Department of Electrical and Computer Engineering, the University of Texas at San Antonio, One UTSA Circle, San Antonio, TX 78249, USA.
BMC Bioinformatics. 2011 Nov 11;12:439. doi: 10.1186/1471-2105-12-439.
Identifying corresponding features (LC peaks registered by identical peptides) in multiple Liquid Chromatography/Mass Spectrometry (LC-MS) datasets plays a crucial role in the analysis of complex peptide or protein mixtures. Warping functions are commonly used to correct the mean of elution time shifts among LC-MS datasets, which cannot resolve the ambiguity of corresponding feature identification since elution time shifts are random. We propose a Statistical Corresponding Feature Identification Algorithm(SCFIA) based on both elution time shifts and peak shape correlations between corresponding features. SCFIA first trains a set of statistical models, and then, all candidate corresponding features are scored by the statistical models to find the maximum likelihood solution.
We test SCFIA on publicly available datasets. We first compare its performance with that of warping function based methods, and the results show significant improvements. The performance of SCFIA on replicates datasets and fractionated datasets is also evaluated. In both cases, the accuracy is above 90%, which is near optimal. Finally the coverage of SCFIA is evaluated, and it is shown that SCFIA can find corresponding features in multiple datasets for over 90% peptides identified by Tandem MS.
SCFIA can be used for accurate corresponding feature identification in LC-MS. We have shown that peak shape correlation can be used effectively for improving the accuracy. SCFIA provides high coverage in corresponding feature identification in multiple datasets, which serves the basis for integrating multiple LC-MS measurements for accurate peptide quantification.
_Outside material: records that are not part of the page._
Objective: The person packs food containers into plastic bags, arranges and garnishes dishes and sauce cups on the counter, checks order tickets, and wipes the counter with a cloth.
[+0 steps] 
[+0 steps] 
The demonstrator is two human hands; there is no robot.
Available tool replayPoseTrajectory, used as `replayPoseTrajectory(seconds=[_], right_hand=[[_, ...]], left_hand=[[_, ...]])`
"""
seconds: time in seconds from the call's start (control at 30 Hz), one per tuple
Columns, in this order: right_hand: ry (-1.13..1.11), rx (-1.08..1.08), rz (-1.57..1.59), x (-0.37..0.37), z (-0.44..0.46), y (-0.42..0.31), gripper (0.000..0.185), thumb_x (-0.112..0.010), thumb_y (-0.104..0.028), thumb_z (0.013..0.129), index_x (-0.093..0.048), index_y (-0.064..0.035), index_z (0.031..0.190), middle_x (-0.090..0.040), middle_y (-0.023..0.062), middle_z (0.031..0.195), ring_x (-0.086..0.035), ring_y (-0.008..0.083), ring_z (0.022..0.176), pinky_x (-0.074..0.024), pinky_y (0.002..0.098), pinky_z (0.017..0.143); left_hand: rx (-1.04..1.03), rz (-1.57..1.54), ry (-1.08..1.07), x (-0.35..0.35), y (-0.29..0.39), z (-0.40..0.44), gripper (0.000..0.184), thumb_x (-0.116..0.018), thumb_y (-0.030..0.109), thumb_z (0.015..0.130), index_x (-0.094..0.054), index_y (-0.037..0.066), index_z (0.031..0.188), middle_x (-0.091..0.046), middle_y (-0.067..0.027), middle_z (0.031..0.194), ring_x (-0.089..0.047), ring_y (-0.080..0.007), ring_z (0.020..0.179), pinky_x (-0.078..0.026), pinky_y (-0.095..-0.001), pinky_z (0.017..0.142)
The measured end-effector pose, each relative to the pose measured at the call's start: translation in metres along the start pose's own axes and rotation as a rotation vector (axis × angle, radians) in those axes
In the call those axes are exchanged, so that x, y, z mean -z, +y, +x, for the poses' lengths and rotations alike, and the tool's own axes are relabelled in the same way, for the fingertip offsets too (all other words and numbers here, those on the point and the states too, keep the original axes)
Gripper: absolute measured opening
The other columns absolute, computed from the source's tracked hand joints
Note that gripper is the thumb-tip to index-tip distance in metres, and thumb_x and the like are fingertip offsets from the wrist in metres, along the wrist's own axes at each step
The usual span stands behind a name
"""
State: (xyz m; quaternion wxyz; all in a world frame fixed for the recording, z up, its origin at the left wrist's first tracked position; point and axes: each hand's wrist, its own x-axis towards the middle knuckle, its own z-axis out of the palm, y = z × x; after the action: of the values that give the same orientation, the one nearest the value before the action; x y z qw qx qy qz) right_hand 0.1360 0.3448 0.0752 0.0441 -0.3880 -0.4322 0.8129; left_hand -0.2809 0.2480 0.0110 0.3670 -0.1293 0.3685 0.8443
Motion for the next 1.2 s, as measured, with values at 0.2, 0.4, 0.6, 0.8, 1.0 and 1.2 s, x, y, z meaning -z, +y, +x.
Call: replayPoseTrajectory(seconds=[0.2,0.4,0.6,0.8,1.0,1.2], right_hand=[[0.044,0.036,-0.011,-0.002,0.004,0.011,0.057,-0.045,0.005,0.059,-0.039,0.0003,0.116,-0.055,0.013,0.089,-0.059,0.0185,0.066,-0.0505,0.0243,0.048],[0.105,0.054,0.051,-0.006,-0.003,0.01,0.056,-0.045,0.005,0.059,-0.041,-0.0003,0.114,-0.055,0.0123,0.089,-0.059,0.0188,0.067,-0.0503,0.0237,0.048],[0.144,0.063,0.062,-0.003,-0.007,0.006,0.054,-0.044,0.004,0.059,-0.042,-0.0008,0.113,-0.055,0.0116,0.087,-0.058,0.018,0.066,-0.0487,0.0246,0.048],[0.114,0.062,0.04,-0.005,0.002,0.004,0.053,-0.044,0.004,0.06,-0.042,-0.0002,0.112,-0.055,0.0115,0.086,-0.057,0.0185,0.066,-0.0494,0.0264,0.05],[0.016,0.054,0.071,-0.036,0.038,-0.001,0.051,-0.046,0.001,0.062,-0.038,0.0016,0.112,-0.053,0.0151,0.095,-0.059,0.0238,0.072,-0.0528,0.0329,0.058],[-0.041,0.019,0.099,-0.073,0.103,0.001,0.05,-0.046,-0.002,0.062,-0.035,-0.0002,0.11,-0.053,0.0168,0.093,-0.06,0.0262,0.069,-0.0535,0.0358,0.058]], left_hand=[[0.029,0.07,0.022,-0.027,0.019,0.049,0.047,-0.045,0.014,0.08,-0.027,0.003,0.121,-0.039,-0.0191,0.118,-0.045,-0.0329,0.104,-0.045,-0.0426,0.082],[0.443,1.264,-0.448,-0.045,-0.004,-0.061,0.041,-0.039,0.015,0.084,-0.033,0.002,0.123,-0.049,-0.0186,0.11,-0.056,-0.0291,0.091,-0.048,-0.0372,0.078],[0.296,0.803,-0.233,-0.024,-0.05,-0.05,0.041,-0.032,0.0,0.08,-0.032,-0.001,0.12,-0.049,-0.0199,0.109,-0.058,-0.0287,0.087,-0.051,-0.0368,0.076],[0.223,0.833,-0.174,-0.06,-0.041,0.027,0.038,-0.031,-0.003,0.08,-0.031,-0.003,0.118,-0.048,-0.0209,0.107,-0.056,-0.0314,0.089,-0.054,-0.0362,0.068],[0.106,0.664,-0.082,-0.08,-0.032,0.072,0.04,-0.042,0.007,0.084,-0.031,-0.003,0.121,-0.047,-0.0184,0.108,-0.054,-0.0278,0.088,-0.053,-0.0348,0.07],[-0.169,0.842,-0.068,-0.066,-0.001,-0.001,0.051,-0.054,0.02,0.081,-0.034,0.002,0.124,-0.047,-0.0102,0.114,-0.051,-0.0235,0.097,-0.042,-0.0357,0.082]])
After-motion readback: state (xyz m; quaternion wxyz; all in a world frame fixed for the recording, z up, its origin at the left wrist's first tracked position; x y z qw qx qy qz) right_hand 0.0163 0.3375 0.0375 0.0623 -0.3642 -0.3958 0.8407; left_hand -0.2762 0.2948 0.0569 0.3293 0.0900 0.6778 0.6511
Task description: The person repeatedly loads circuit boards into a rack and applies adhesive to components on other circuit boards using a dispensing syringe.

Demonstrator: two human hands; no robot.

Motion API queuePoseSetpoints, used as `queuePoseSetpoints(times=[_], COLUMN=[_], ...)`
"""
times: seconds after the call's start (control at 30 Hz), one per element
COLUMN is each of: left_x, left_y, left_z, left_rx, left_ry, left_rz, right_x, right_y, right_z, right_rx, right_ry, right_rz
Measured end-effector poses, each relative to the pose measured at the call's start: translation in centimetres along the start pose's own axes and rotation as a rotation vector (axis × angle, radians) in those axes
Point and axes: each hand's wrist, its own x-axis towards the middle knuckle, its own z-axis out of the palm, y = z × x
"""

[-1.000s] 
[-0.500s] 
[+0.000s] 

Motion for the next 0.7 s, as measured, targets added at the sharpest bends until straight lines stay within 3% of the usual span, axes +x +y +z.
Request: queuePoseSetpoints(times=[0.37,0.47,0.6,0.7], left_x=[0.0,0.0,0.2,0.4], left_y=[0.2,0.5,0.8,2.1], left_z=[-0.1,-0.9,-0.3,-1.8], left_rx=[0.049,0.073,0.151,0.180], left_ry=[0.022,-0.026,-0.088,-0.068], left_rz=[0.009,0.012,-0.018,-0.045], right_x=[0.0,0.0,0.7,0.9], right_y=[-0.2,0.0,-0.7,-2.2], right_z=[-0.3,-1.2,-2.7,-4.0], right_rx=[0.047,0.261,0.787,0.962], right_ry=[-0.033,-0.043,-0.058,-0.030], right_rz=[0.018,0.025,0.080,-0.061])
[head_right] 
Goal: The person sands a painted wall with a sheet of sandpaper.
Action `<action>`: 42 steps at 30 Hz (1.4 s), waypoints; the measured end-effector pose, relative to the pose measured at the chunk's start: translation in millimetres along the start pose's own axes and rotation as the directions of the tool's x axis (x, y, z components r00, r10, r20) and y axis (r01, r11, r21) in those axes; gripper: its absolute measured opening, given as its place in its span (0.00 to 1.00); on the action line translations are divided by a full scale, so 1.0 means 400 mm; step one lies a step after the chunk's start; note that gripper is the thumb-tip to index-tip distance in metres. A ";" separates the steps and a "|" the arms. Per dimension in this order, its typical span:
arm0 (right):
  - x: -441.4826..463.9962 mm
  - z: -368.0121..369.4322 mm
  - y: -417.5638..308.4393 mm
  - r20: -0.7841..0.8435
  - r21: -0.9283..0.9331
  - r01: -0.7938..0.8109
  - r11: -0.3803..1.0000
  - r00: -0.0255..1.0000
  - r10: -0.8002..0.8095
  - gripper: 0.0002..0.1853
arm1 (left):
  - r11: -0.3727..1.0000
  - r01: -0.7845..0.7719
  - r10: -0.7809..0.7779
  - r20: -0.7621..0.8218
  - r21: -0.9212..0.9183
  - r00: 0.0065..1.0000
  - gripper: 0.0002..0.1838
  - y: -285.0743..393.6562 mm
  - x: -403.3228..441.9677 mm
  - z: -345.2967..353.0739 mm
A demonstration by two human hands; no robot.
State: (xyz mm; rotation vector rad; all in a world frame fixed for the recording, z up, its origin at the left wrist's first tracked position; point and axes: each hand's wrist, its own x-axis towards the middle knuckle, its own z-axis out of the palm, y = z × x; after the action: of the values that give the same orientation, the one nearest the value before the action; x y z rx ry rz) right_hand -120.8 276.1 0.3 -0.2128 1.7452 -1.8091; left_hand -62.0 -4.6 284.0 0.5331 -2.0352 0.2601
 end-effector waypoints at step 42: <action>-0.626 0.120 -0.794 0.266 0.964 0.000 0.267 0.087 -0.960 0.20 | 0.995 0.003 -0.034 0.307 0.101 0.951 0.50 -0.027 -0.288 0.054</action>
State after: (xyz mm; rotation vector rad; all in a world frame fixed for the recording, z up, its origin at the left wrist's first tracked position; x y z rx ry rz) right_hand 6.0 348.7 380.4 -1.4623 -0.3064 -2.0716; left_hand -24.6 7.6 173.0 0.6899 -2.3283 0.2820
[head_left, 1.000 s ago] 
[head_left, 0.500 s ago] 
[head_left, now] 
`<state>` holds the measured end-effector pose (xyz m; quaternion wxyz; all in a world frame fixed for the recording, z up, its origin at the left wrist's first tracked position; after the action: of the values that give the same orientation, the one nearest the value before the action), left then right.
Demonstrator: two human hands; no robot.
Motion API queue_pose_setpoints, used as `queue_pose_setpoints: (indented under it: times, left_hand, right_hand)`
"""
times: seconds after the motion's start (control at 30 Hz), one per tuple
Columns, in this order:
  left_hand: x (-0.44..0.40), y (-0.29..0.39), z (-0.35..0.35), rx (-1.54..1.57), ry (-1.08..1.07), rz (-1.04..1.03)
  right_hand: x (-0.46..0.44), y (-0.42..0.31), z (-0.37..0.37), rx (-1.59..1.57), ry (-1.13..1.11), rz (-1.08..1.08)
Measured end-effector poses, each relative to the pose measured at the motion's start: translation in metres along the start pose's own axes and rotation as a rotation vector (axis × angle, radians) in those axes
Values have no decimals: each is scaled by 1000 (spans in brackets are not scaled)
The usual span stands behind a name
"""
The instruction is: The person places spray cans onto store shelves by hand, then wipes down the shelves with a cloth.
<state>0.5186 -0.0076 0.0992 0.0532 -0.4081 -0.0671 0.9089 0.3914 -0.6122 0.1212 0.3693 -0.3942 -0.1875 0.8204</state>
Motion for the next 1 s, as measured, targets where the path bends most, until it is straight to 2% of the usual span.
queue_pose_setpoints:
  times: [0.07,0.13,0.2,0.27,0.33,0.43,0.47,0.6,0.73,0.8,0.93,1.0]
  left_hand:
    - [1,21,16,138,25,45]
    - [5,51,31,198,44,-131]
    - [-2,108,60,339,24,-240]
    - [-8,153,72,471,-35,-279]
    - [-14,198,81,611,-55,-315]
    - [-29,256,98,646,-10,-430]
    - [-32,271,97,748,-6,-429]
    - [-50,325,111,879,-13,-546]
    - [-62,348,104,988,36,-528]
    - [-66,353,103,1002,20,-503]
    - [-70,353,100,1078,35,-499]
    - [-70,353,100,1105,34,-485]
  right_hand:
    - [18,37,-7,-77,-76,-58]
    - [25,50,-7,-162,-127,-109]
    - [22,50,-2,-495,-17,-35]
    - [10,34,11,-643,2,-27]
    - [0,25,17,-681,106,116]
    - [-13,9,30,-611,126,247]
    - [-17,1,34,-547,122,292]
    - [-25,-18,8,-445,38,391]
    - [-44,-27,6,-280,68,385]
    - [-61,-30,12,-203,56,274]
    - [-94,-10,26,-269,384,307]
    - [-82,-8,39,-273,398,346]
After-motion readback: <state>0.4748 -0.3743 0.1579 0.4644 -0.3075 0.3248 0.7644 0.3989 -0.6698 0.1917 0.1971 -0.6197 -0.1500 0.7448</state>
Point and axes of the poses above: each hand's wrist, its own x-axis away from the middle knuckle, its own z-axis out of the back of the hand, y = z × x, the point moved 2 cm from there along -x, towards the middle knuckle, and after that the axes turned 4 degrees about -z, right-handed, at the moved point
在分析复杂的肽或蛋白质混合物时,识别多个液相色谱/质谱(LC-MS)数据集之间的对应特征(通过相同的肽注册的 LC 峰)至关重要。扭曲函数通常用于校正 LC-MS 数据集之间的洗脱时间偏移的平均值,但由于洗脱时间偏移是随机的,因此无法解决对应特征识别的模糊性。我们提出了一种基于洗脱时间偏移和对应特征之间的峰形相关性的统计对应特征识别算法(SCFIA)。SCFIA 首先训练一组统计模型,然后通过统计模型对所有候选对应特征进行评分,以找到最大似然解。
我们在公开可用的数据集上测试了 SCFIA。我们首先将其性能与基于扭曲函数的方法进行比较,结果表明有显著的改进。还评估了 SCFIA 在重复数据集和分馏数据集上的性能。在这两种情况下,准确率都在 90%以上,接近最优。最后评估了 SCFIA 的覆盖范围,结果表明 SCFIA 可以在多个数据集为超过 90%的通过串联 MS 鉴定的肽找到对应特征。
SCFIA 可用于 LC-MS 中准确的对应特征识别。我们已经表明,峰形相关性可有效用于提高准确性。SCFIA 在多个数据集的对应特征识别中具有较高的覆盖率,为准确的肽定量整合多个 LC-MS 测量提供了基础。